[RECORDED INFORMATION — start]

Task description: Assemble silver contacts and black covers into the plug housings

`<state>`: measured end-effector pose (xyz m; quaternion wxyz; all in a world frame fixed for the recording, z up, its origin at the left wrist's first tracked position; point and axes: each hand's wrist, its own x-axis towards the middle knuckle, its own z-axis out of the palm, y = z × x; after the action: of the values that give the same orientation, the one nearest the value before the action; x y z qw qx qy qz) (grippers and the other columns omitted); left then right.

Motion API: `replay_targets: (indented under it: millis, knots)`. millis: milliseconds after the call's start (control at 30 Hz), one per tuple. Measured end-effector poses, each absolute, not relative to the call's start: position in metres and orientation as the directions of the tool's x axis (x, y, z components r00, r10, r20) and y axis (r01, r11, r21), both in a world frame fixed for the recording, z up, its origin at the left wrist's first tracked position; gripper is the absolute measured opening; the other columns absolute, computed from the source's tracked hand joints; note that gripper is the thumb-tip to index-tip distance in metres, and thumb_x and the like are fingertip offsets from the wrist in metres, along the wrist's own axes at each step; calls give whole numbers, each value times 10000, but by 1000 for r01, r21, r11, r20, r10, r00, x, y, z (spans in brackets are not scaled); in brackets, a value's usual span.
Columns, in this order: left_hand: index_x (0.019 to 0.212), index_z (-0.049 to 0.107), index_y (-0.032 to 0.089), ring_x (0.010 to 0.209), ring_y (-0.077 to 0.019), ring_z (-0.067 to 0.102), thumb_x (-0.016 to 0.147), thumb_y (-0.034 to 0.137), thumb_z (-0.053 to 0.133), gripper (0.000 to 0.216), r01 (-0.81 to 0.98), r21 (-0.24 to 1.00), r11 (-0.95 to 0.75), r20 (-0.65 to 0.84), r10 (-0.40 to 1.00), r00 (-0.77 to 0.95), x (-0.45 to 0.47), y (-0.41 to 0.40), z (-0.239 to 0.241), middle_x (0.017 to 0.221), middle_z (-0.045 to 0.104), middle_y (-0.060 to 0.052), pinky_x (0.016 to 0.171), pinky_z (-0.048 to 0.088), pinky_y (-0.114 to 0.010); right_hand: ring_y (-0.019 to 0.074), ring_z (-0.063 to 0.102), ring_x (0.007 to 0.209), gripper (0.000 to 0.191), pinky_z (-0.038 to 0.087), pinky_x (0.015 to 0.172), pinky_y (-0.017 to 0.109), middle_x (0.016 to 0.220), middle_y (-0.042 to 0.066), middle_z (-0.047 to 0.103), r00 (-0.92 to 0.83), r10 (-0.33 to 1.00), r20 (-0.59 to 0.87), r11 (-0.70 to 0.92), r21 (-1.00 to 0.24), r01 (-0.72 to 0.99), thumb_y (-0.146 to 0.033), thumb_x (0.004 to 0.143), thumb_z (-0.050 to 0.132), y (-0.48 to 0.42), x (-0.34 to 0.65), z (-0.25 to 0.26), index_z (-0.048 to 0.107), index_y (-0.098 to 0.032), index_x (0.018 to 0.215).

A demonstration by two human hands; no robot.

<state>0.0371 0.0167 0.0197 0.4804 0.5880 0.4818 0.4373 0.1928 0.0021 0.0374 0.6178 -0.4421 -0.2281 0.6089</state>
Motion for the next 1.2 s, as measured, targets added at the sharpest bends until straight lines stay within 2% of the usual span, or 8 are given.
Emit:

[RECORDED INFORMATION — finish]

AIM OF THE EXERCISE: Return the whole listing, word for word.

YOUR SOLUTION:
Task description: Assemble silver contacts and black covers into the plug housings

`<state>`: measured end-effector pose (xyz m; quaternion wxyz; all in a world frame fixed for the recording, z up, its origin at the left wrist's first tracked position; point and axes: each hand's wrist, its own x-axis towards the middle knuckle, its own z-axis out of the palm, y = z × x; after the action: of the values that give the same orientation, the one nearest the value before the action; x y z qw qx qy qz) (grippers and the other columns omitted); left then right.

Motion API: `replay_targets: (indented under it: millis, knots)`. millis: milliseconds after the call's start (control at 30 Hz), one per tuple. Measured end-effector poses, each absolute, not relative to the call's start: position in metres and orientation as the directions of the tool's x axis (x, y, z components r00, r10, r20) and y axis (r01, r11, r21), both in a world frame fixed for the recording, z up, its origin at the left wrist's first tracked position; gripper is the absolute measured opening; the other columns absolute, computed from the source's tracked hand joints; note that gripper is the thumb-tip to index-tip distance in metres, and thumb_x and the like are fingertip offsets from the wrist in metres, along the wrist's own axes at each step; calls give whole numbers, each value times 10000, but by 1000 for r01, r21, r11, r20, r10, r00, x, y, z (spans in brackets are not scaled); in brackets, a value's usual span.
Columns, in this order: left_hand: index_x (0.019 to 0.212), index_z (-0.049 to 0.107), index_y (-0.032 to 0.089), ring_x (0.010 to 0.209), ring_y (-0.077 to 0.019), ring_z (-0.067 to 0.102), thumb_x (-0.016 to 0.147), thumb_y (-0.034 to 0.137), thumb_z (-0.053 to 0.133), gripper (0.000 to 0.216), r01 (-0.81 to 0.98), r21 (-0.24 to 1.00), r11 (-0.95 to 0.75), r20 (-0.65 to 0.84), r10 (-0.40 to 1.00), r00 (-0.77 to 0.95), x (-0.45 to 0.47), y (-0.41 to 0.40), z (-0.239 to 0.241), middle_x (0.017 to 0.221), middle_z (-0.045 to 0.104), middle_y (-0.060 to 0.052), pinky_x (0.016 to 0.171), pinky_z (-0.048 to 0.088), pinky_y (-0.114 to 0.010); right_hand: ring_y (-0.019 to 0.074), ring_z (-0.063 to 0.102), ring_x (0.007 to 0.209), gripper (0.000 to 0.191), pinky_z (-0.038 to 0.087), pinky_x (0.015 to 0.172), pinky_y (-0.017 to 0.109), middle_x (0.016 to 0.220), middle_y (-0.042 to 0.066), middle_z (-0.047 to 0.103), r00 (-0.92 to 0.83), r10 (-0.33 to 1.00), r20 (-0.59 to 0.87), r11 (-0.70 to 0.92), r21 (-1.00 to 0.24), r01 (-0.72 to 0.99), thumb_y (-0.146 to 0.033), thumb_x (0.004 to 0.143), thumb_z (-0.050 to 0.132), y (-0.48 to 0.42), x (-0.34 to 0.65), z (-0.25 to 0.26), index_z (-0.048 to 0.107), index_y (-0.098 to 0.032), index_x (0.018 to 0.215).

A demonstration by two human hands; no robot.

<state>0.0371 0.0167 0.0197 0.4804 0.5880 0.4818 0.4373 0.1928 0.0021 0.0374 0.6178 -0.4421 -0.2281 0.6089</state>
Motion for the next 1.2 s, as measured, targets added at the sharpest bends until straight lines stay within 2% of the usual span, or 8 are given.
Emit:

No more output will be given for this exercise.